» EXERCISE GOAL: When you retype the data, keep every word exactly and include none of the pictures.
__________________________________________________
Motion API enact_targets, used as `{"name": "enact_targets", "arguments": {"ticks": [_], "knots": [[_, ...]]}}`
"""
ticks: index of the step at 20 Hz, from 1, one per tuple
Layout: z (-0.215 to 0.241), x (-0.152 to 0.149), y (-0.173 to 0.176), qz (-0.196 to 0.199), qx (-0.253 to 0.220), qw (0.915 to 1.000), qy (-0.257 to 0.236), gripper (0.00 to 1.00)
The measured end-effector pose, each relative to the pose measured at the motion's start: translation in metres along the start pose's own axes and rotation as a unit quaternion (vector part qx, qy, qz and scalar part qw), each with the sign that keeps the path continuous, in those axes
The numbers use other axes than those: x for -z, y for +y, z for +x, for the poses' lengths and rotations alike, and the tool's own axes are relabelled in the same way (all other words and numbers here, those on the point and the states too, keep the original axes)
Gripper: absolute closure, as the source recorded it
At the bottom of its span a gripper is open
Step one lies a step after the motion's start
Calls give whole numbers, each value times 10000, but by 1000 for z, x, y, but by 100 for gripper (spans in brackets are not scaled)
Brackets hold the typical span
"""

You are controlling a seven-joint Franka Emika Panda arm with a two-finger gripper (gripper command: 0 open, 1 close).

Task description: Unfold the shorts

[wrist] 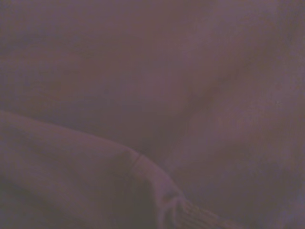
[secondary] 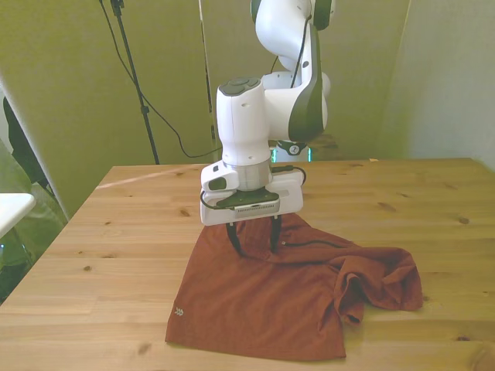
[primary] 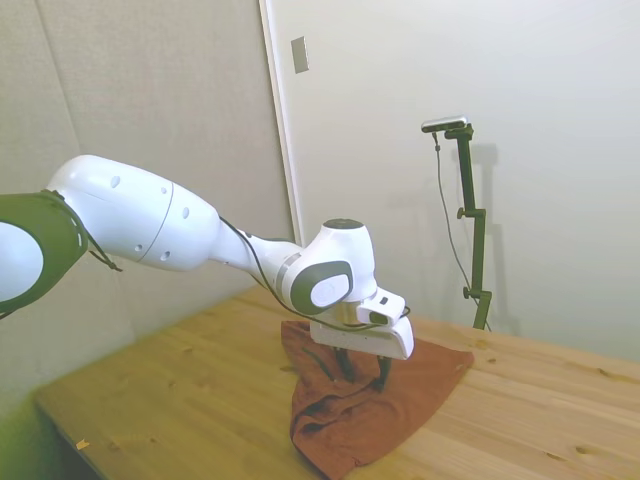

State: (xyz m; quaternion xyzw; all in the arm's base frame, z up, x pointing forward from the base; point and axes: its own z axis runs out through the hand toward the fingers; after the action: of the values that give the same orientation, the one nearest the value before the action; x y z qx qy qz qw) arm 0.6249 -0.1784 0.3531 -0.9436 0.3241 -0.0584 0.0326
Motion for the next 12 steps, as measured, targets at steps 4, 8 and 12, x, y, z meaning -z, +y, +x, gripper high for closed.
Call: {"name": "enact_targets", "arguments": {"ticks": [4, 8, 12], "knots": [[0, -1, 3, 9, 18, 10000, 48, 100], [-2, 0, 3, 12, 50, 10000, 39, 100], [-8, 6, 2, 10, 90, 9999, 47, 100]]}}
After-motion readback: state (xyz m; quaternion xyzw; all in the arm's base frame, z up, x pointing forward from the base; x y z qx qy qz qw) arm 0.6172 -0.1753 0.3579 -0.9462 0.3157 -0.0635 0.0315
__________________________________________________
» EXERCISE RESULT:
Motion API enact_targets, used as `{"name": "enact_targets", "arguments": {"ticks": [_], "knots": [[_, ...]]}}`
"""
ticks: index of the step at 20 Hz, from 1, one per tuple
Layout: z (-0.215 to 0.241), x (-0.152 to 0.149), y (-0.173 to 0.176), qz (-0.196 to 0.199), qx (-0.253 to 0.220), qw (0.915 to 1.000), qy (-0.257 to 0.236), gripper (0.00 to 1.00)
The measured end-effector pose, each relative to the pose measured at the motion's start: translation in metres along the start pose's own axes and rotation as a unit quaternion (vector part qx, qy, qz and scalar part qw), each with the sign that keeps the path continuous, in those axes
The numbers use other axes than those: x for -z, y for +y, z for +x, for the poses' lengths and rotations alike, and the tool's own axes are relabelled in the same way (all other words and numbers here, those on the point and the states too, keep the original axes)
Gripper: absolute closure, as the source recorded it
At the bottom of its span a gripper is open
Step one lies a step after the motion's start
Calls give whole numbers, each value times 10000, but by 1000 for z, x, y, but by 100 for gripper (spans in brackets are not scaled)
Brackets hold the typical span
"""

You are controlling a seven-joint Franka Emika Panda arm with a two-finger gripper (gripper command: 0 open, 1 close).

Task description: Unfold the shorts

[wrist] 
[secondary] 
[primary] 

State: (xyz m; quaternion xyzw; all in the arm's base frame, z up, x pointing forward from the base; point and axes: its own z axis runs out through the hand toward the fingers; after the action: of the values that give the same orientation, the one nearest the value before the action; x y z qx qy qz qw) arm 0.6249 -0.1784 0.3531 -0.9436 0.3241 -0.0584 0.0326
Motion for the next 12 steps, as measured, targets at steps 4, 8 and 12, x, y, z meaning -z, +y, +x, gripper high for closed.
Call: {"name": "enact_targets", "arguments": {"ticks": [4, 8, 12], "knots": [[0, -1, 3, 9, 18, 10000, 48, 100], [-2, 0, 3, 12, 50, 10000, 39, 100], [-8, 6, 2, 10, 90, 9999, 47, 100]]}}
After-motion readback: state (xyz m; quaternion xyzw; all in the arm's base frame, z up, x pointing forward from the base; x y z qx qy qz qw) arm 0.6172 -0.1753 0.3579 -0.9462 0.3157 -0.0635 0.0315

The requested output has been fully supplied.